Héliana passa voir les autres pilotes qu’elle avait appris à connaître lors de son passage dans l’escadrille. En discutant un peu avec eux, Héliana apprit que la Fédération envisageait de faire passer l’escadrille sur des Comet plutôt que des chasseurs.

— Et puis vu comme c’est parti, ça risque d’arriver plus tôt que prévu, lui dit Davis.

Davis White avait toujours un sourire aux lèvres, que ce soit sur le vaisseau ou en plein combat. L’effigie qu’il avait choisie sur son Sigma était un pouce levé, symbole qui reflétait sa tendance à détendre l’atmosphère sur le champ de bataille.

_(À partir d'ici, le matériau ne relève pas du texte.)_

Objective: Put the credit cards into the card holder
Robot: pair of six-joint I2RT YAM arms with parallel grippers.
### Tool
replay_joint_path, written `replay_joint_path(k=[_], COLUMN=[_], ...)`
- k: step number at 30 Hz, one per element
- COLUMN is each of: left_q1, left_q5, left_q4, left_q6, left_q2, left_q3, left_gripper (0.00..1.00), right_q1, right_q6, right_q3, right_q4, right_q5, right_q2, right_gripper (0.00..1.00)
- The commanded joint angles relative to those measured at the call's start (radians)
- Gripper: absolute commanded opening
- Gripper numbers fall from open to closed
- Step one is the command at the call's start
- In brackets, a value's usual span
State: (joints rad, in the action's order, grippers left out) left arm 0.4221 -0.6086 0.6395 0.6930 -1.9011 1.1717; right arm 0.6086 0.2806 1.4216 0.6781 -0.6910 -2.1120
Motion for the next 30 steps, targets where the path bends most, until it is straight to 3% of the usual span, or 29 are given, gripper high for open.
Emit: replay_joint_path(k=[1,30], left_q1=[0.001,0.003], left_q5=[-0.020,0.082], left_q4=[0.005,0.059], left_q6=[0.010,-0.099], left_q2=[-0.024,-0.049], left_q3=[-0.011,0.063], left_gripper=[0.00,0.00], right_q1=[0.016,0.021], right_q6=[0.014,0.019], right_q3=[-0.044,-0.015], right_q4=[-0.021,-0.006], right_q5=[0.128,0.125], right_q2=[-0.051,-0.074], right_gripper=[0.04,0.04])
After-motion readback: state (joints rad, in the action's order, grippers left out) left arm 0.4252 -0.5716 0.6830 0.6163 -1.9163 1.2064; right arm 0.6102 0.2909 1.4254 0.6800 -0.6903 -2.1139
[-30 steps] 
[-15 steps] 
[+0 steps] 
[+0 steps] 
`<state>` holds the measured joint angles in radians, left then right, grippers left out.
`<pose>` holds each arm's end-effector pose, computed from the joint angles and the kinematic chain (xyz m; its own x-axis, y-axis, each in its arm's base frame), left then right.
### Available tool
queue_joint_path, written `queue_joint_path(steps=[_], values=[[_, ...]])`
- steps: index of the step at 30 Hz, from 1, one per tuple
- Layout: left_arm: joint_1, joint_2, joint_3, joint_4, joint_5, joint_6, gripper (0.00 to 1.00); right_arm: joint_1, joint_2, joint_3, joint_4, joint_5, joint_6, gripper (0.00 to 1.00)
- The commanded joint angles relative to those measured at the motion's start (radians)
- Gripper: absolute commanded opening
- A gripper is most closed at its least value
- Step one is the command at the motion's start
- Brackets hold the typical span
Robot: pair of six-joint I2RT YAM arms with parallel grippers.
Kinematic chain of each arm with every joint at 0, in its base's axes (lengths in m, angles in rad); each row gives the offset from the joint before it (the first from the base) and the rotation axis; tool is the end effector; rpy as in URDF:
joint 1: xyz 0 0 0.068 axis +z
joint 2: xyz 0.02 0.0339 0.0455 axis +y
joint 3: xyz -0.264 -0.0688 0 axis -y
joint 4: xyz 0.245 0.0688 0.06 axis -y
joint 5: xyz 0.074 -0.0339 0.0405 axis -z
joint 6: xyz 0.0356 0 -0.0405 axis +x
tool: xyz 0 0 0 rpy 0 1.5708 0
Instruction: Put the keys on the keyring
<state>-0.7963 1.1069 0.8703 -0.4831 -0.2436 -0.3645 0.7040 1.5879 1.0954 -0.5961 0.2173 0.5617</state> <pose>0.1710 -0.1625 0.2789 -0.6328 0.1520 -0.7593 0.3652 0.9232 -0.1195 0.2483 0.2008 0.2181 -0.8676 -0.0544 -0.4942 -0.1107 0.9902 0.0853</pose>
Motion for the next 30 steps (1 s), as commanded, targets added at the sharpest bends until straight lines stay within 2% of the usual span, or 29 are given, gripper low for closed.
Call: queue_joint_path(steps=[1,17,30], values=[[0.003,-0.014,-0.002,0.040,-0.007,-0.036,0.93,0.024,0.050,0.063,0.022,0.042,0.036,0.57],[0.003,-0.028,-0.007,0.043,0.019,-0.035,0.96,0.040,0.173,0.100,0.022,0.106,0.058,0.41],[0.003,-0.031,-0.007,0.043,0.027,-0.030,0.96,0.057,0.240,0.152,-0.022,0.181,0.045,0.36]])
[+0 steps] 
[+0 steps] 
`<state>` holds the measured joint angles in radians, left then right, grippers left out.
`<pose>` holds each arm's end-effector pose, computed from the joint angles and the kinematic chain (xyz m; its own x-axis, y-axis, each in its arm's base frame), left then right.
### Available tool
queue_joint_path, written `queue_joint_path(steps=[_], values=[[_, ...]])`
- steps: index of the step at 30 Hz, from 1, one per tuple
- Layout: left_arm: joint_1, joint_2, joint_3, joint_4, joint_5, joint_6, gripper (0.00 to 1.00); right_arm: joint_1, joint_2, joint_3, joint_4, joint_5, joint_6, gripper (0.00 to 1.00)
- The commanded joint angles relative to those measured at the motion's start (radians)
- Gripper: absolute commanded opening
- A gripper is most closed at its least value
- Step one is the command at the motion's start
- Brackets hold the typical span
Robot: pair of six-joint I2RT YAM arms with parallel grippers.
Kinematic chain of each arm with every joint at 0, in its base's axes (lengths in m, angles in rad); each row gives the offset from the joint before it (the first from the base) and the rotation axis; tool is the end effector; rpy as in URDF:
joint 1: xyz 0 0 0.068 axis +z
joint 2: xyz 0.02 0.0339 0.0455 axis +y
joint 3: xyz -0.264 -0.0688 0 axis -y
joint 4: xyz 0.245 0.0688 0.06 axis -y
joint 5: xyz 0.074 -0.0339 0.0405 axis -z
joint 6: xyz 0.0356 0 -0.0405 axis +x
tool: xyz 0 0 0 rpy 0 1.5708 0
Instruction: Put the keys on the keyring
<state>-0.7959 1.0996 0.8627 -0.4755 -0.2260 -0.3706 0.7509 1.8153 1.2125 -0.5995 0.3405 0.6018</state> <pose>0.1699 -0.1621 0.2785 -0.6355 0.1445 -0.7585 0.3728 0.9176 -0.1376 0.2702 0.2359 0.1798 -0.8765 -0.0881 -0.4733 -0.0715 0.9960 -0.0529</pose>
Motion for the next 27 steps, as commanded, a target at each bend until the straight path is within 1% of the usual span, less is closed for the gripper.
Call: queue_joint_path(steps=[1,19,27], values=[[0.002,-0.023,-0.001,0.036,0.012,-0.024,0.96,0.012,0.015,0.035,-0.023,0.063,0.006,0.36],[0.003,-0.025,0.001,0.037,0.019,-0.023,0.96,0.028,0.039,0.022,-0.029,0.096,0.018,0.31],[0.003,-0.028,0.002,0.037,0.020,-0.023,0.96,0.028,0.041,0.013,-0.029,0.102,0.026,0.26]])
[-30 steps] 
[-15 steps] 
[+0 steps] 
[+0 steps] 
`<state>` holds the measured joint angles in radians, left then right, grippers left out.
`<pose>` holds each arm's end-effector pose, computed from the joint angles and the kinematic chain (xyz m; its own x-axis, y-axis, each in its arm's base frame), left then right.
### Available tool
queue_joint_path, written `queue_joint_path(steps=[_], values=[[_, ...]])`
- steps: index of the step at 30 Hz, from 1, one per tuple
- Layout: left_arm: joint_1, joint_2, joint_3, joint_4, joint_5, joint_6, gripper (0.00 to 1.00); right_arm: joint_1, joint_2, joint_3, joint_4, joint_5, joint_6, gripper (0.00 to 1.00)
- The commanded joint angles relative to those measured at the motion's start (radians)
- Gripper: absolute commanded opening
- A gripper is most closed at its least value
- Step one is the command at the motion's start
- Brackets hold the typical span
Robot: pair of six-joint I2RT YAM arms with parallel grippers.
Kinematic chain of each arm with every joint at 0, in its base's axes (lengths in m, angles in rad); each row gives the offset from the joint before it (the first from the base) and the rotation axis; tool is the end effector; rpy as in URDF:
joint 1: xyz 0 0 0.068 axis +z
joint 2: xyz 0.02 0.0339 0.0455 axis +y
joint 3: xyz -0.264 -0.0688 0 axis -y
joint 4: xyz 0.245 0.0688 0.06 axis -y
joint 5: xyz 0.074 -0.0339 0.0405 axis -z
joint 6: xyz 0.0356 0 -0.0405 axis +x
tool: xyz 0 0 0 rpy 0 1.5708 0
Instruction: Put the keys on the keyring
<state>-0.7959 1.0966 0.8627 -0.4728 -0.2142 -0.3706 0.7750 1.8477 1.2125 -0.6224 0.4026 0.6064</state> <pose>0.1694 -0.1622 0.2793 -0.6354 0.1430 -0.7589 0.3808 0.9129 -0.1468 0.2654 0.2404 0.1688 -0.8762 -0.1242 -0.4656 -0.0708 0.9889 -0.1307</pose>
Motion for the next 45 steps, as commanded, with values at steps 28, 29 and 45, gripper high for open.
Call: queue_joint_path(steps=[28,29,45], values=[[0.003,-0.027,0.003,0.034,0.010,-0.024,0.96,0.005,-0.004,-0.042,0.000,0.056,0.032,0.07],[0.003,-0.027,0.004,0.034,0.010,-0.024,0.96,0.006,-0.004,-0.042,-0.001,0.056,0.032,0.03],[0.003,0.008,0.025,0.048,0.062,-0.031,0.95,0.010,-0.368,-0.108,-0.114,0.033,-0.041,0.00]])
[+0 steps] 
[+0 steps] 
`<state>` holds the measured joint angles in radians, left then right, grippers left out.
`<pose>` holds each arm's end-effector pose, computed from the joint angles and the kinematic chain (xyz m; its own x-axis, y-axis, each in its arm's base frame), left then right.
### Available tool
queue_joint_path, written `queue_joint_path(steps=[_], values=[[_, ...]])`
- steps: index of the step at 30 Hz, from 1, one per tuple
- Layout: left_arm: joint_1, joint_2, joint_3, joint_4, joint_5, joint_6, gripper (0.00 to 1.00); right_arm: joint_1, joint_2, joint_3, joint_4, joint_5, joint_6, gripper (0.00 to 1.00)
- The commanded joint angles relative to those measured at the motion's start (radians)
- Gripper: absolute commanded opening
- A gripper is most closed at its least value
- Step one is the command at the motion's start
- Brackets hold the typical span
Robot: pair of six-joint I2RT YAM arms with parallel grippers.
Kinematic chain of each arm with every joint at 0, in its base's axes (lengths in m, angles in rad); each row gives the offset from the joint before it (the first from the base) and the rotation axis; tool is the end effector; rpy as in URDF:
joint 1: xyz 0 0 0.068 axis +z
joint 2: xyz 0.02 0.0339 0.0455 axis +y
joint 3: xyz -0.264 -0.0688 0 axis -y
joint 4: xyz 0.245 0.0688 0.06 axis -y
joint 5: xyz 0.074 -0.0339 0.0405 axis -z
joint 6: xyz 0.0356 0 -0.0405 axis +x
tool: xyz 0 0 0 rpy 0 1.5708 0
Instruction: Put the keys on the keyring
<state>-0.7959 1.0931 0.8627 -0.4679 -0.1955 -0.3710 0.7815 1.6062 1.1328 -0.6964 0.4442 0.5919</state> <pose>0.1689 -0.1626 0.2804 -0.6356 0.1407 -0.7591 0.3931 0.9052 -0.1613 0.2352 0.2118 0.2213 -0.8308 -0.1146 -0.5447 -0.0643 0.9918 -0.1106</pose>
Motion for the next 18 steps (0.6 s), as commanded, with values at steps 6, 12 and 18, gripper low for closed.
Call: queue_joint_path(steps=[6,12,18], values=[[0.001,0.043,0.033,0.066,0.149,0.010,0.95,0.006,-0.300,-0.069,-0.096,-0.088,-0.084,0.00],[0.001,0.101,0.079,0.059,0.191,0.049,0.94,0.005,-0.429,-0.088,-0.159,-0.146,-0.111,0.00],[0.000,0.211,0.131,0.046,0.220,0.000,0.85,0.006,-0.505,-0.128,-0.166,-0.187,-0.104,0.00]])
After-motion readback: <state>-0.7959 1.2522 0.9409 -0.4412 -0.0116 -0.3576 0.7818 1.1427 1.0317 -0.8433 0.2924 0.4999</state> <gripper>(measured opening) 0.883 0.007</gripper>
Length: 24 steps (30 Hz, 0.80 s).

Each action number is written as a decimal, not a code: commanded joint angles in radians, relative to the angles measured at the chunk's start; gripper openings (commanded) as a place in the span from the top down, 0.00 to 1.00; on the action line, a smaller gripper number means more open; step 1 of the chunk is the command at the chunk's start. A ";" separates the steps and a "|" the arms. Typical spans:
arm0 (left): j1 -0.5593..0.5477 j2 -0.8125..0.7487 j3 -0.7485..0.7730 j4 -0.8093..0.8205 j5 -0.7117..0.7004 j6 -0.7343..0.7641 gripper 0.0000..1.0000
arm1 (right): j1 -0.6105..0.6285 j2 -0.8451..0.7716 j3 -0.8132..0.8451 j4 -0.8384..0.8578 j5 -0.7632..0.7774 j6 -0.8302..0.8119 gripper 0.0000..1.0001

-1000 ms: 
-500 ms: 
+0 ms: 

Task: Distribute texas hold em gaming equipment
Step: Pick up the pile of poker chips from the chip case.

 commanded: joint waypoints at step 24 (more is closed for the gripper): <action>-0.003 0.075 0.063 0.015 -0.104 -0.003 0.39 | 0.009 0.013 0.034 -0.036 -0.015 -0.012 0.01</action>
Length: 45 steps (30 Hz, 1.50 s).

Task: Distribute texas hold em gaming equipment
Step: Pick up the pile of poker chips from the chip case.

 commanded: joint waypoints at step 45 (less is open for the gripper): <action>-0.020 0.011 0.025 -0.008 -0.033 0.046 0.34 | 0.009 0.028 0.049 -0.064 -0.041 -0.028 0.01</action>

— Ce que j’espère, intervint Falke, c’est qu’ils seront plus puissants que ces Sigmas. Ils sont bien, mais quand on voit ce que t’es capable de faire avec le Themios, Héliana, on se dit que pour la fine fleur de la Fédération, on est un peu laissés derrière.

Falke Roth était le plus impulsif de l’escadrille. Il avait le même âge que Valur et se comparait souvent à lui, se considérant meilleur pilote. Combattif et ambitieux, il était connu qu’il avait une petite sœur à qui, même s’il avait du mal à l’admettre, il tenait beaucoup. Le symbole qu’il avait choisi sur son Sigma était un poing levé vers le ciel.

Ludovico Schwartz, le dernier et le plus calme des Faucons Bleus, était resté silencieux, son visage juvénile à moitié caché derrière son éternelle mèche sombre. Il écoutait sagement les conversations tout en passant un coup de chiffon sur le sigle ornant son appareil : une tête de mort qui tenait une rose dans les dents.

— C’est quand même con, reprit Davis. Ces connards sont venus les voler alors qu’on était en chemin pour Neo Paris. Moi je suis sûr que c’était à nous que le QG réservait ces Stolas. Je veux dire, il y en a quatre, on est cinq pilotes dans l’escadrille… ça se trouve il y en a un qui est resté caché, hein.

— Pas sûr, dit Héliana. Le Themios m’était destiné depuis le début, j’en suis sûre. Après, peut-être qu’ils ont un autre projet secret pour vous, qui sait.

Du temps où elle était au sein de l’escadrille, Héliana avait compris les relations entre les pilotes ; Valur était un leader naturel, dont seul Falke, fier et fonceur, contestait parfois l’autorité. Dans ces moments, Nicolas tentait d’apaiser les tensions, tandis que Davis prenait parti selon la situation. Ludovico restait presque toujours silencieux, et lorsqu’il parlait, c’était toujours pour glisser une remarque pertinente soutenant le parti le plus sage, généralement celui de Valur.

Ces petites tensions apparaissaient uniquement hors des moments cruciaux ; en combat, le groupe reprenait immédiatement une attitude centrée sur l’efficacité et soudée autour de son chef.